Voters across the country are entering the season of ballot measures. In Washington, this fall’s nine statewide ballot measures include two competing liquor initiatives, a bond measure for school upgrades, and a much-debated push for the state’s first income tax since the 1930s.
Into this fray enters an online experiment created by the UW in partnership with the Seattle civic nonprofit CityClub. The Living Voters Guide aims to spark a civil and objective discussion among Washington voters by letting them work together to write their own voters guide.
The guide borrows elements of Twitter’s rigid character limit and Google’s ranking system to try to get people of different views to learn from one another.
“We know that people have tuned out because they don’t trust the press, they don’t trust the politicians, they don’t trust government, they don’t trust business. There’s a trust deficit in society. And part of that is due to having few public communication experiences that allow citizens to explore issues in a constructive environment,” said Lance Bennett, a UW professor of communication and political science.
For CityClub, which is devoted to promoting civic engagement, the guide is an experiment in using new technology to reach a greater diversity of voters.
“The Internet seems to be a tool that shows preliminary promise in breaking down the steadfast correlation between education level and higher economic status and political and civic engagement,” said Diane Douglas, CityClub executive director. “That’s really exciting.”
For all its appeal, however, past experiments in digital democracy have had mixed success.
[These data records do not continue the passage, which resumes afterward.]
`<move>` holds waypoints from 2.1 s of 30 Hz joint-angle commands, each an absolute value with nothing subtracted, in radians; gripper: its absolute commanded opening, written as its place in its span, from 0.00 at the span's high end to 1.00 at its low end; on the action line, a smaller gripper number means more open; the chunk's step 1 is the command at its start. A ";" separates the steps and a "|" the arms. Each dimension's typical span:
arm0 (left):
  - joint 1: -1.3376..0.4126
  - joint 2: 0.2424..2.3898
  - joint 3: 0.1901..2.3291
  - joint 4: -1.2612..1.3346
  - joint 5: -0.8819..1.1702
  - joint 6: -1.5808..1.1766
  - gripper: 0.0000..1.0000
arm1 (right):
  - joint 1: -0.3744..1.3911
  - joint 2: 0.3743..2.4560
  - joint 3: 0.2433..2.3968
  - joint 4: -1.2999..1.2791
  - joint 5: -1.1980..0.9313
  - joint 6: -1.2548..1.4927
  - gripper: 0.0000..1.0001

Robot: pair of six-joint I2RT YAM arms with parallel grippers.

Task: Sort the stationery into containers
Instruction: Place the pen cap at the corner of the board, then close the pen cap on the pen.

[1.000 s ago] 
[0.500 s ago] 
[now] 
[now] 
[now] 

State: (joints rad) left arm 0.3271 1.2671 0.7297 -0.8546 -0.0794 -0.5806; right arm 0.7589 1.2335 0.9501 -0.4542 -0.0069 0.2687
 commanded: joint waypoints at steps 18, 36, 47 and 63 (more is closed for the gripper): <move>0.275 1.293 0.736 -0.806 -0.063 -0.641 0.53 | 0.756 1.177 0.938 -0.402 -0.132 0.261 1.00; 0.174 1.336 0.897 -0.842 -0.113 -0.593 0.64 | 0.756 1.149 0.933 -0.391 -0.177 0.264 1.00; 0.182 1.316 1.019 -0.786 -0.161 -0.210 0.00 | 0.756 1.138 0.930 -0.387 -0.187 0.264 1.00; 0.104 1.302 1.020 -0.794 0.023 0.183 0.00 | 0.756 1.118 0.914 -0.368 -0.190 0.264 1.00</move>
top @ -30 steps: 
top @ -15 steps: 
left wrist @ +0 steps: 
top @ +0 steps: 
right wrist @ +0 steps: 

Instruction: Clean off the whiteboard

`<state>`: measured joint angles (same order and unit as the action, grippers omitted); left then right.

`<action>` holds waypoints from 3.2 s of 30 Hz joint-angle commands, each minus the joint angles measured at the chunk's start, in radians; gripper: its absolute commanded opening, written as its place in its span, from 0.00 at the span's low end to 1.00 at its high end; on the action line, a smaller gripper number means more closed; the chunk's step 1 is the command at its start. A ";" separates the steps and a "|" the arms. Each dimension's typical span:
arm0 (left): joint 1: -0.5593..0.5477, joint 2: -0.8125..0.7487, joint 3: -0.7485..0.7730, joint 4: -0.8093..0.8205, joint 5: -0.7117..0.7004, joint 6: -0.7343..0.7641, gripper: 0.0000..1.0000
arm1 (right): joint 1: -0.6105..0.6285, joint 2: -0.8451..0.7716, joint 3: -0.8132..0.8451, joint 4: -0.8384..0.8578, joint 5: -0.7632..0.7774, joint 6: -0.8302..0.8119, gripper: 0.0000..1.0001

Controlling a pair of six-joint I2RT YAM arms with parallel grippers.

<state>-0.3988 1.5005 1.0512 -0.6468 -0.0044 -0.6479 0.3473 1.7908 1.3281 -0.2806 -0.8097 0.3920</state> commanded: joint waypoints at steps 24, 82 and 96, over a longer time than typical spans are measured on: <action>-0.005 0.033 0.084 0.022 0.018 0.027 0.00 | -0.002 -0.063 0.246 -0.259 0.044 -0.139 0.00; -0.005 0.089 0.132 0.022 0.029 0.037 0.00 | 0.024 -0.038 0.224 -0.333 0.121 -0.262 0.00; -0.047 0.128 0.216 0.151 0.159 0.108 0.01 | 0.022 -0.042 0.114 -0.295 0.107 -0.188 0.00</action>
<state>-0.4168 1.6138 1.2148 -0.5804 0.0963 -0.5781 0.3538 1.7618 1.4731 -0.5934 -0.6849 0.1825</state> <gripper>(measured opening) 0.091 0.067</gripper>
Barack Obama’s website was at one point flooded with marijuana advocates and people who questioned his citizenship. And many comments on the web are less than civil.
“The level of much of the civil discourse on the Internet is abysmal,” noted project leader Alan Borning, a UW professor of computer science and engineering. “The features we’ve built try to nudge people toward a more thoughtful, deliberative process online.”
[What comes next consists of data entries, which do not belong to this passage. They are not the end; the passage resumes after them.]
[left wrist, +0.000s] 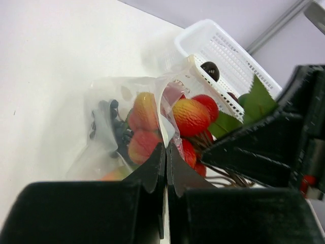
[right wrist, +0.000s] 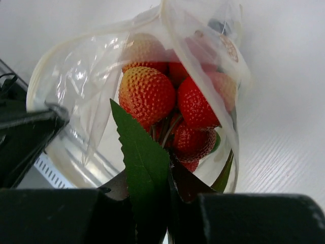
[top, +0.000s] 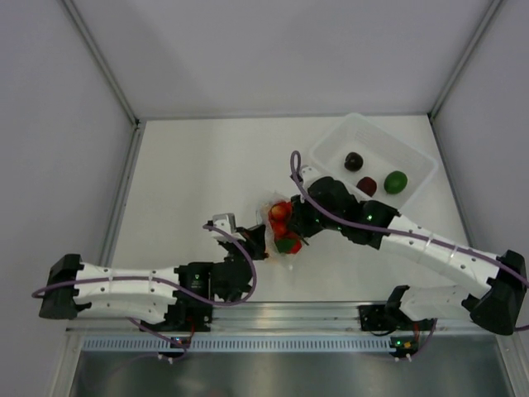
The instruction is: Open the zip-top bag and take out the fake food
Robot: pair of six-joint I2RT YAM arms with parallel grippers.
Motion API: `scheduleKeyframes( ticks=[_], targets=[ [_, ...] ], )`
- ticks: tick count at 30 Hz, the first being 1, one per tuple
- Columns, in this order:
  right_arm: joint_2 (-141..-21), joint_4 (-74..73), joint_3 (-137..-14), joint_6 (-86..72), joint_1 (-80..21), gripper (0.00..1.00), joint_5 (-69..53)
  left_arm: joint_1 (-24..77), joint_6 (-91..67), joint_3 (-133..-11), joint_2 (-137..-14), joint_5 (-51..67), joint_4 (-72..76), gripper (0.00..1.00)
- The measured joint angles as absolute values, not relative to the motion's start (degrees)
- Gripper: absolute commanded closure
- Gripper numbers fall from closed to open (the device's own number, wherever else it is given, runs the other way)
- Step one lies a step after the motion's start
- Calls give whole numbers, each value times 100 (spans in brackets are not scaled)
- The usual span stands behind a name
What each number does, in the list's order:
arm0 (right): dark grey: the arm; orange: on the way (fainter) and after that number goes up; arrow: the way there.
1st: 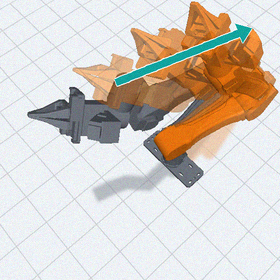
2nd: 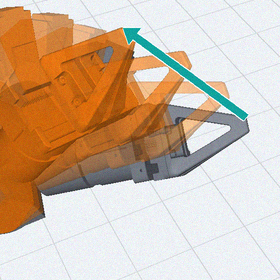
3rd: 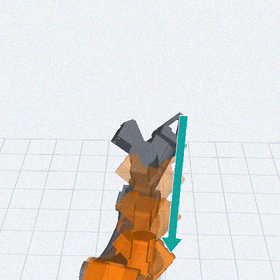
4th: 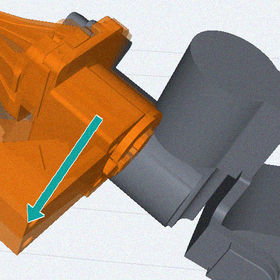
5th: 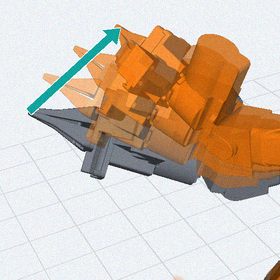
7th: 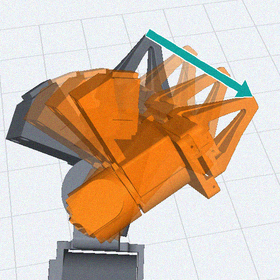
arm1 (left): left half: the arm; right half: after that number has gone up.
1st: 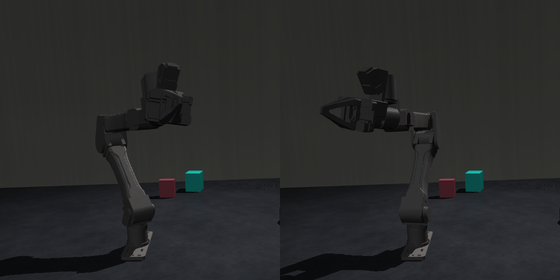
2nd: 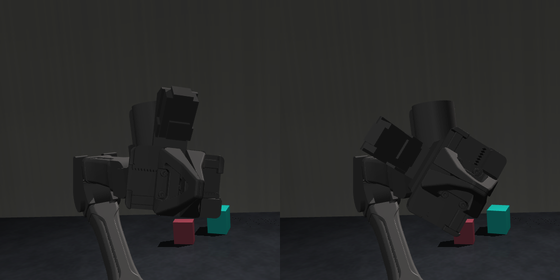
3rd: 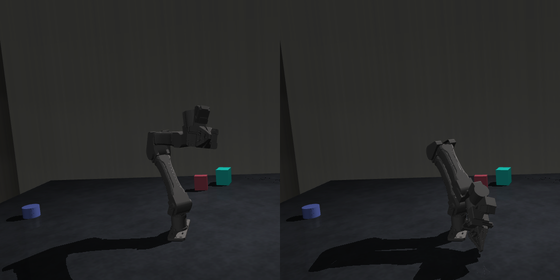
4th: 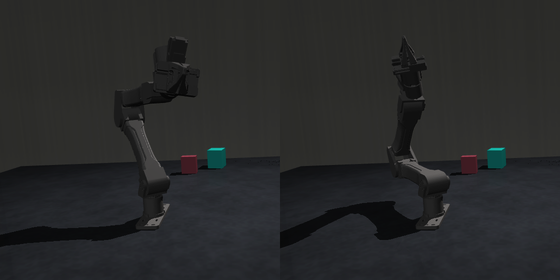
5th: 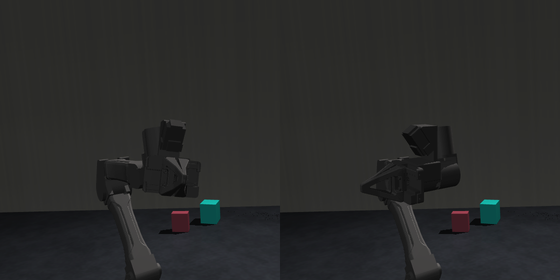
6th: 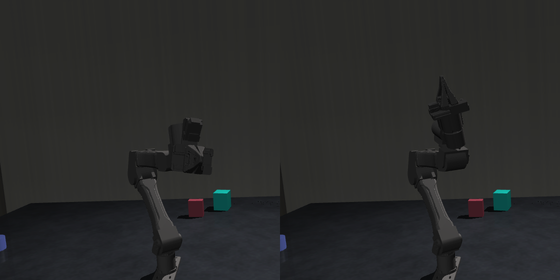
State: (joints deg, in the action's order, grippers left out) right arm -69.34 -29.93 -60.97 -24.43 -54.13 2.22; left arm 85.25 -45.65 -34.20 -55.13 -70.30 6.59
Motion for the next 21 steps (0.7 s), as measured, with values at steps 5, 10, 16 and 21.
scheduleKeyframes(
  ticks=[5, 10, 16, 21],
  targets=[
    [-6451, -3009, -5867, -2287, -5413, 100, -342, 8171, -4755, -3590, -5708, -6960, 528, 100],
    [-6062, -3004, -5680, -2108, -5408, 100, -650, 7822, -5116, -3697, -6095, -6751, 460, 100],
    [-5581, -3194, -5640, -2003, -5288, 100, -401, 7787, -5555, -3695, -6320, -6587, 421, 100],
    [-5518, -3632, -5944, -1900, -4871, 100, -198, 7762, -6029, -3684, -6340, -6495, 233, 100]
  ],
)
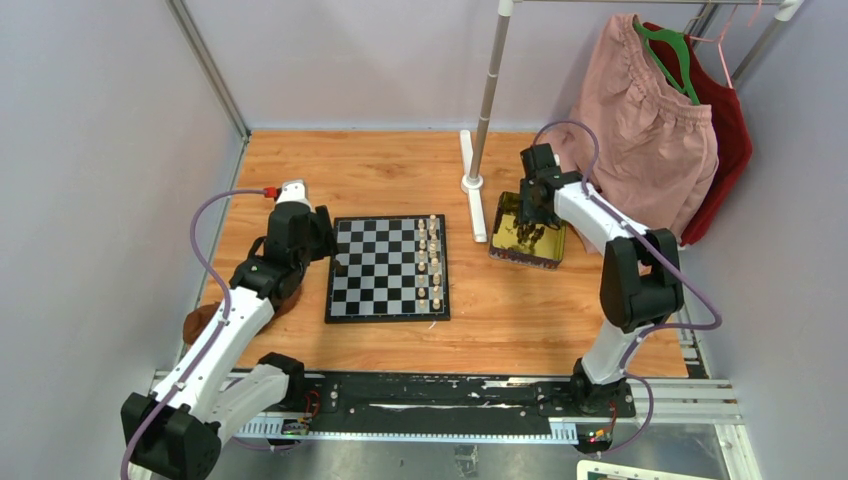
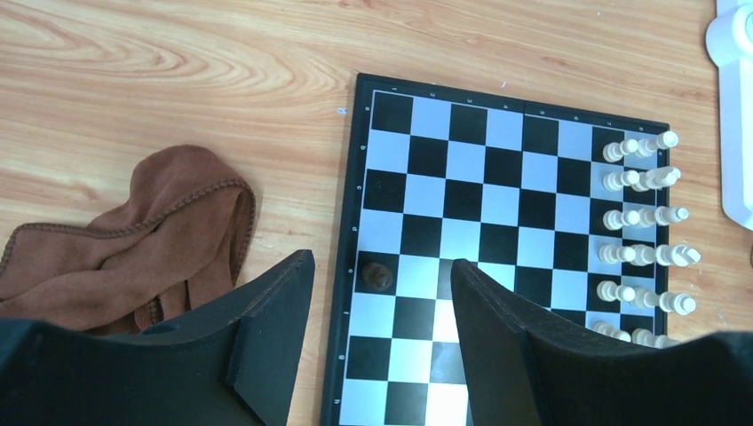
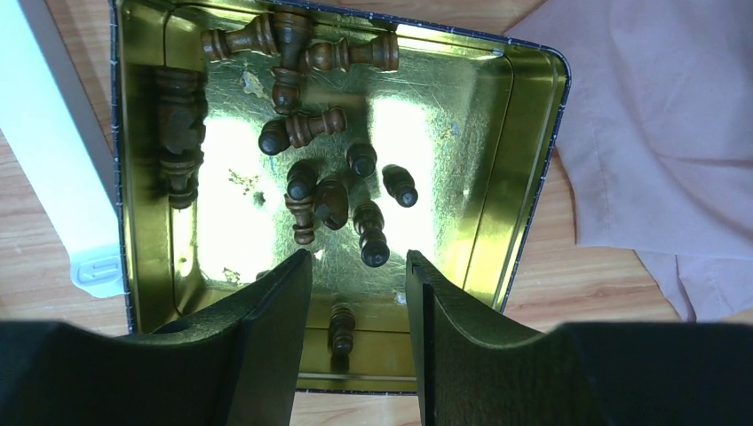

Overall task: Set up the chess pieces on the board
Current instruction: Pick up the chess piece from the storage box.

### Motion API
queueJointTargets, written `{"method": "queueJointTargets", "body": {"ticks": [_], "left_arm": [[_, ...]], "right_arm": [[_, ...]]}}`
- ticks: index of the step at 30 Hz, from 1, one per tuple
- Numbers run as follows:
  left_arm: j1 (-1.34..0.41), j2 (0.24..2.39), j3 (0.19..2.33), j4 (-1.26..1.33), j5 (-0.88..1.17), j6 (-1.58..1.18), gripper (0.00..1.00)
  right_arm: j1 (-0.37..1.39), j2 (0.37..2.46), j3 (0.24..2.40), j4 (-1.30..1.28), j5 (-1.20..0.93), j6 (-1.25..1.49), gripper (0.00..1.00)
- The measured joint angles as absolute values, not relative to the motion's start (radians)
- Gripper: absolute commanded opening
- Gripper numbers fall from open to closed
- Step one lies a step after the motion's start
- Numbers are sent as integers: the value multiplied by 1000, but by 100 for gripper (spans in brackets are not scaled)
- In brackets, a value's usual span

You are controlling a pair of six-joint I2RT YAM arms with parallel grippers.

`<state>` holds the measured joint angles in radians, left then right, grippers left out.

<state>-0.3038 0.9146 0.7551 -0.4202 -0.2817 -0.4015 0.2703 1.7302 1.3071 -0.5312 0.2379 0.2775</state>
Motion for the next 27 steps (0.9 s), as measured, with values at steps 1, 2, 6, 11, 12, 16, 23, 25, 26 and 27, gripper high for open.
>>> {"method": "queueJointTargets", "body": {"ticks": [1,2,6,11,12,16,23,25,26,27], "left_arm": [[-304,914,755,-422,-282,-401,64],[-304,913,755,-422,-282,-401,64],[-304,913,755,-422,-282,-401,64],[-304,913,755,-422,-283,-401,64],[-304,913,755,-422,-284,-401,64],[-304,913,755,-422,-291,-401,64],[-304,913,755,-422,-297,-401,64],[-304,913,755,-422,-297,-401,64],[-304,913,755,-422,-297,-400,64],[-304,913,755,-422,-297,-401,64]], "right_arm": [[268,1734,1308,-531,238,278,48],[267,1739,1307,-531,239,279,48],[262,1759,1304,-531,239,285,47],[249,1783,1296,-534,239,292,44],[247,1787,1296,-534,239,293,42],[241,1795,1293,-534,236,296,34],[240,1795,1280,-529,233,302,17],[240,1795,1278,-526,233,304,10],[240,1795,1278,-524,233,304,7],[240,1795,1278,-523,232,304,4]]}}
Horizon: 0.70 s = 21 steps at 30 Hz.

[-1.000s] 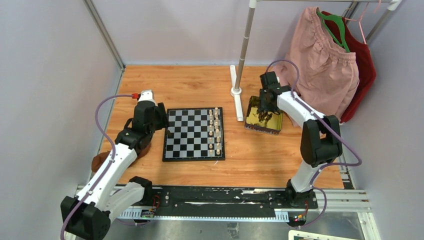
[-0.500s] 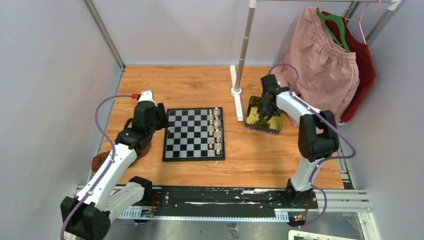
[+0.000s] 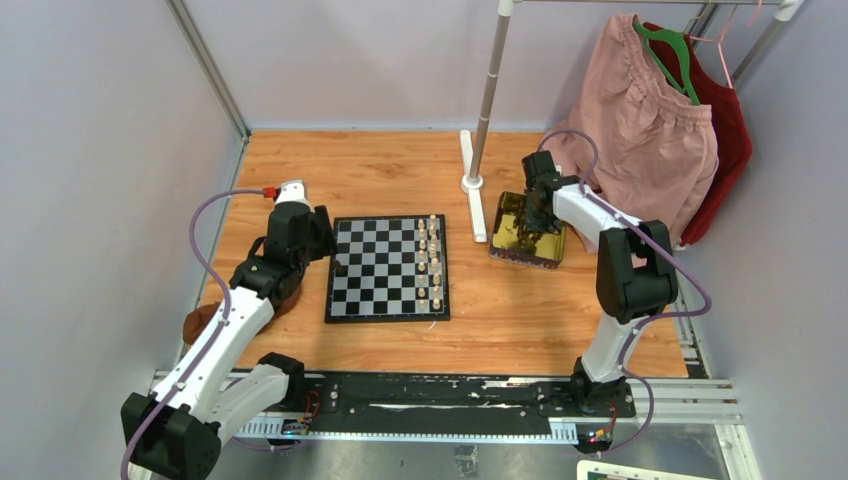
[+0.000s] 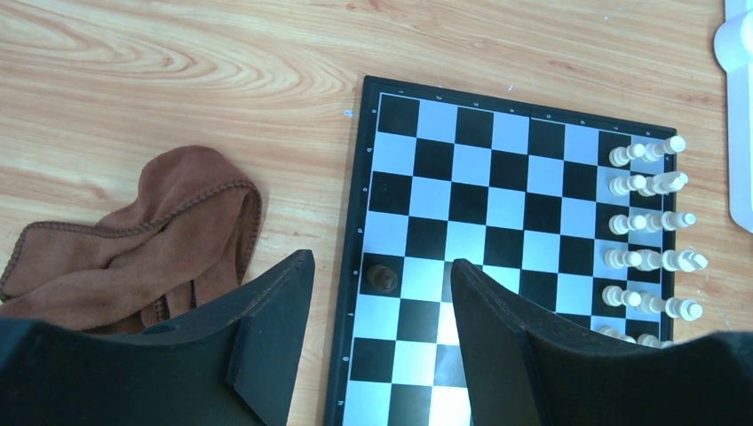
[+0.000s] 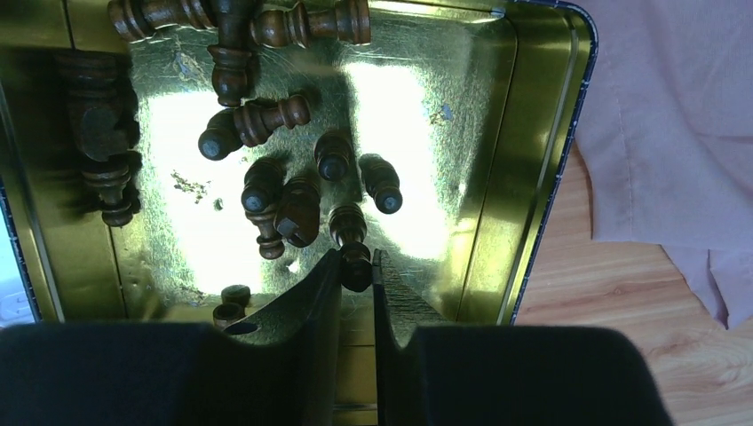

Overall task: Set up the chess pieces on the board
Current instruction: Pick up the chess piece from the storage box.

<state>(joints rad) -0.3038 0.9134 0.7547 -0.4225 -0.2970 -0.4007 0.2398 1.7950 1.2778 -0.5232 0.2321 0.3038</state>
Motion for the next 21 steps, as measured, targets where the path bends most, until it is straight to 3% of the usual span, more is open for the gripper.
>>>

The Living Voters Guide is a twist on the traditional voter’s guide, with statements for and against. The tool takes the format of a pro-and-con list. In less than two minutes, users can choose an issue, slide a scale to indicate where they stand, and list pros and cons to support their stance, either by writing their own or picking from points added by others. Each pro or con is limited to just 140 characters, the length of a text message or Twitter update (though a longer, 500-character explanation is optional).
Users must agree to ground rules that include using civil language, representing individual views rather than those of an organization, and registering for only one account.
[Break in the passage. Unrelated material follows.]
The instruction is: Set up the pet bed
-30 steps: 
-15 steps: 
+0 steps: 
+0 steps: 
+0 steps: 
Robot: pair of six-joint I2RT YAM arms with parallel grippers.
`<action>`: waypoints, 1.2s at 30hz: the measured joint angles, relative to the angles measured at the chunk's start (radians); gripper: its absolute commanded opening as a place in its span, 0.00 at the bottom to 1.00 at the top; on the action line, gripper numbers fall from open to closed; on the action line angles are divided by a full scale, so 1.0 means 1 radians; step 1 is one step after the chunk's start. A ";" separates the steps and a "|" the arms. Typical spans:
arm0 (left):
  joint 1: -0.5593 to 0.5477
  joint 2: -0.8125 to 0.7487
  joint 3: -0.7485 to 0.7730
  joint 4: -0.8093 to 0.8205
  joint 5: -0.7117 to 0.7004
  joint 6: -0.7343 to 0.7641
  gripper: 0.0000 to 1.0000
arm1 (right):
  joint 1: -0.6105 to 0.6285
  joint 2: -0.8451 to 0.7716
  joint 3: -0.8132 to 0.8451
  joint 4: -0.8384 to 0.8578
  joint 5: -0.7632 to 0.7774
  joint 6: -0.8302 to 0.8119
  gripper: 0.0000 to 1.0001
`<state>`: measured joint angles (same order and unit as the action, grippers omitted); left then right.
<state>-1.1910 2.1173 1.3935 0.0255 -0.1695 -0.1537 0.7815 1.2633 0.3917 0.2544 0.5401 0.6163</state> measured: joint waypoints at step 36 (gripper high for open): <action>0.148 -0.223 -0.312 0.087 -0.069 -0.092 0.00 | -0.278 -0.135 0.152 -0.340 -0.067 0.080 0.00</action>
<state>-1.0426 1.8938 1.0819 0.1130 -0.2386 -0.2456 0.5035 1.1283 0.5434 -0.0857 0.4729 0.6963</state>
All this is meant to cut down on the grandstanding, trolling, flaming and other rude behavior that has become the norm on newspaper comment boards or discussion sites, as well as on gaming the system to strategically boost one point of view.
“We’re exploring different ways that we might be able to allow the public’s group intelligence to emerge, rather than having political discussions get undercut by extreme and sometimes malicious voices,” said Travis Kriplean, a UW doctoral student in computer science and engineering who led the site’s development. “We hope to see whether this particular model of large-scale political interaction creates a voter’s guide that is useful and engaging for the people who helped create it.”
The UW and CityClub worked to develop an interactive space that would promote discussion. The site uses a complex ranking system to move up points that were chosen by a large proportion of people who viewed them, and by people of differing opinions.
“We want to foster discussion, and the best way to do that is to prioritize the points of intersection between people with different values and ideologies,” said team member Jonathan Morgan, a UW doctoral student in human centered design and engineering.
Students in UW Communication Professor John Gastil’s political deliberation class and UW Communication Lecturer Kathy Gill’s digital democracy class will be trying the site, and some UW students will moderate. The core developers will study the site’s use as part of a research project on human-computer interaction sponsored by the National Science Foundation.
Creators say they hope the site will attract voters from across the state, from all backgrounds and points of view.
“Living Voters Guide should appeal to anybody who is confused about one or more of the initiatives,” said team member Deen Freelon, a doctoral student in communication. “That’s a big group of people, I think, even among educated voters.”